Liz --

The reference to HPV-16 is to one of the "high-risk" strains of human papilloma virus (those most apt to cause cancer) -- there has been a lot in the press recently as a paper came out in New England J. of Medicine May 10 which describes the risk factors etc. for HPV-induced head/neck cancer.

The researchers found that of 100 patients with orpharyngeal cancer (that is, cancer restricted to the oral cavity and the pharynx) 72% had HPV-16 in their tumors. Most of these tumors presented first in the tonsil or base of tongue. Some of the patients were smokers but most were not.

Being tested for HPV is probably wise, there is a lot of attention now being directed towards this form of oral cancer which is biologically different from that caused by smoking and which seems to respond more favorably to treatment .

If your cancer center cannot do it, it can be done at Johns Hopkins where the above research study took place.
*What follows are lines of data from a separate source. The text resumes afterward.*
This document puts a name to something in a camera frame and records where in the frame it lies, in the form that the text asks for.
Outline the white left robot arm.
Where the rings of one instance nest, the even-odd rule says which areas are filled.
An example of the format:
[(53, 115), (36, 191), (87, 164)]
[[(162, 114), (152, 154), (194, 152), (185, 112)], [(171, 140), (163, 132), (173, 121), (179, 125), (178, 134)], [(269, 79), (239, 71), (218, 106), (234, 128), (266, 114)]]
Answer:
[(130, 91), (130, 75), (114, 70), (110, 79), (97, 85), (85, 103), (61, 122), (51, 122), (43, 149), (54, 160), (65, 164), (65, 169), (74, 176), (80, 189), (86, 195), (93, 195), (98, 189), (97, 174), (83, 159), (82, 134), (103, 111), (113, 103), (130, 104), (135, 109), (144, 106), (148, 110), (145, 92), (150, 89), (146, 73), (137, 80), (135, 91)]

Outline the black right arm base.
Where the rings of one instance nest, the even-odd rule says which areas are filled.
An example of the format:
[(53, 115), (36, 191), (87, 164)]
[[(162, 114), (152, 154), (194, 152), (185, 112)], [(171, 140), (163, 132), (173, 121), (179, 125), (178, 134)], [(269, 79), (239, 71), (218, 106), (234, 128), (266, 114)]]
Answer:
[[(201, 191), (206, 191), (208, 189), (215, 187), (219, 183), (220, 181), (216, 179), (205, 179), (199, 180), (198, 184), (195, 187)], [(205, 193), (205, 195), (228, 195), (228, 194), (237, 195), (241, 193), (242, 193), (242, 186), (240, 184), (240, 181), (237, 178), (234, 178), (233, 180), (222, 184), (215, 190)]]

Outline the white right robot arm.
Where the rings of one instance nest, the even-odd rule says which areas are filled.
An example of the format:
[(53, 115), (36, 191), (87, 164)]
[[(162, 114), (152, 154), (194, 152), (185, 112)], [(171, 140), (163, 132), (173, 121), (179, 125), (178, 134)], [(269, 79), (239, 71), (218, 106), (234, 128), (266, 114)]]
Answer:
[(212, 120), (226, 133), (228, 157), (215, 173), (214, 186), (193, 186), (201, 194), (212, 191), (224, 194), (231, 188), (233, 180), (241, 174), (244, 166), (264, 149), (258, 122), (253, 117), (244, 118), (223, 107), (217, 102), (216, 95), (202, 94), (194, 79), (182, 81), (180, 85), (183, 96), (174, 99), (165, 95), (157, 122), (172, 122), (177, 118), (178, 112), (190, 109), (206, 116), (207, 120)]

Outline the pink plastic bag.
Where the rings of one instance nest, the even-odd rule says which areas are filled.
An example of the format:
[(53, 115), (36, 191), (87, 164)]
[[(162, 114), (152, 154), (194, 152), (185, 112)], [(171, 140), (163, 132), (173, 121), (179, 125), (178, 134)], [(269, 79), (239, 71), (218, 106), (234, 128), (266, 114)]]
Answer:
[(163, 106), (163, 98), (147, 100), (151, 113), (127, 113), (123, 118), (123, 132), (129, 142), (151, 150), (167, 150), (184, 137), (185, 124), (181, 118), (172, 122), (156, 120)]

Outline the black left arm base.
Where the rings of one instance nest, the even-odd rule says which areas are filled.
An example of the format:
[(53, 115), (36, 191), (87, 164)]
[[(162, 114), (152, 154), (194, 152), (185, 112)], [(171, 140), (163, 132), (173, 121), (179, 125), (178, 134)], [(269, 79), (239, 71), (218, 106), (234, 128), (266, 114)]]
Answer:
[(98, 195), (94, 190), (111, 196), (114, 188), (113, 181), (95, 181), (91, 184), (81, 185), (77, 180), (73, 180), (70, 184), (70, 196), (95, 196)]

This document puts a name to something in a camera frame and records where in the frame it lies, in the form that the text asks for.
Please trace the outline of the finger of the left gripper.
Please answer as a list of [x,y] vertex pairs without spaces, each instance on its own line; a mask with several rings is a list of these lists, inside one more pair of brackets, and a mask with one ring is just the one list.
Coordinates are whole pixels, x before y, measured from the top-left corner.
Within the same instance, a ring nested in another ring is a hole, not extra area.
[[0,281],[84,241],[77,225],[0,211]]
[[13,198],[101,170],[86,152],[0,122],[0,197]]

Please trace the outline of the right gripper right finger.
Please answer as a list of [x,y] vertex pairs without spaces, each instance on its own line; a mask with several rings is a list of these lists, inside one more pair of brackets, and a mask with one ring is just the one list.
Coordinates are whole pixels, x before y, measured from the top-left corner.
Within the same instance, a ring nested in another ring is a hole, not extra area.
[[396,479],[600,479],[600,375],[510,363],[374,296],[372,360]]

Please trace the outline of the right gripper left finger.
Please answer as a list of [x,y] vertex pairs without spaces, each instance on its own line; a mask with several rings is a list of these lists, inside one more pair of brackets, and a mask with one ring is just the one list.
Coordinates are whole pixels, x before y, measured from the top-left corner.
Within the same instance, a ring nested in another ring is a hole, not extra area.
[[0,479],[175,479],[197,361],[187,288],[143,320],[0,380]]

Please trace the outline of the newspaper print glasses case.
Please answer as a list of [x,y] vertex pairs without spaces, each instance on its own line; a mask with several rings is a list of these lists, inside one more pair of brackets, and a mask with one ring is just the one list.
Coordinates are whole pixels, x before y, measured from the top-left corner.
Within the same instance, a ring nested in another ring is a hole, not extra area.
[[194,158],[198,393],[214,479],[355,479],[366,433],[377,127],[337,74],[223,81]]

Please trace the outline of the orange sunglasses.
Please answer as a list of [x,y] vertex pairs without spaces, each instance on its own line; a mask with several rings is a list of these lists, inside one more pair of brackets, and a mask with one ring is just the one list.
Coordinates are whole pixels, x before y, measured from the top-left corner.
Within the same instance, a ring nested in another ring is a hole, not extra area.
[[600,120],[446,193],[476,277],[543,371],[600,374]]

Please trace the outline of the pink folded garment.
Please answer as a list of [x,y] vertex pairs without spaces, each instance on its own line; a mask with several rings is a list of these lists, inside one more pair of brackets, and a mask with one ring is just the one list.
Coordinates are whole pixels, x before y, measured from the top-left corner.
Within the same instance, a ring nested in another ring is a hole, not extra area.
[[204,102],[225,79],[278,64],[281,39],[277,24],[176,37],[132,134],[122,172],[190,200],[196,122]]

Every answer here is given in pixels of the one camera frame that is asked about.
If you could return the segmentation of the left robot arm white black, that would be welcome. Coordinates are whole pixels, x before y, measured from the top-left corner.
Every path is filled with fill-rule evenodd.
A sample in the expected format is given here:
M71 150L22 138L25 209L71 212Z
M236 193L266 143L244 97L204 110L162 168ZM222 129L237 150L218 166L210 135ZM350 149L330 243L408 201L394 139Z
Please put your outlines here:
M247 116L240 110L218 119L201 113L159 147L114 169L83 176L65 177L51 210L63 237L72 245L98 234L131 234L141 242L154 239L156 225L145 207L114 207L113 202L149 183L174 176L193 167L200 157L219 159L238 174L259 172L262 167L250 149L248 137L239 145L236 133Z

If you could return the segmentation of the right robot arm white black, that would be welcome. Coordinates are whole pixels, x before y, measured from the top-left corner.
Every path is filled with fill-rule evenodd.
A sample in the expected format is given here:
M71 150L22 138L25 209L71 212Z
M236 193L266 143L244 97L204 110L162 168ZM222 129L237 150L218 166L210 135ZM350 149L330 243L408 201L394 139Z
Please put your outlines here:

Treatment, whether the cancer is HPV+ (positive) or not is difficult and you both will have to call on your strength and determination to get through it. However many have made it through and resumed their normal lives so do not become despondent. However go through the Oral Cancer Foundation web site (that is, the web pages other than this Forum) for information on treatment, side effects, etc. etc. We did and it was invaluable.

Gail

(husband had Stage III/IV SCC tonsil, base of tongue, 2 nodes -- 35x tomoTherapy IMRT and 7x carboplatin, plus amifostine -- now almost two years from dx and doing great.)


CG to husband Barry, dx. 7/21/05, age 66, SCC rgt. tonsil, BOT, 2 nodes (stg. IV), HPV+, tonsillectomy, 7x carboplatin, 35x tomoTherapy IMRT w/ Ethyol @ Johns Hopkins, thru treatment 9/28/05, HPV vaccine trial 12/06-present. Looking good!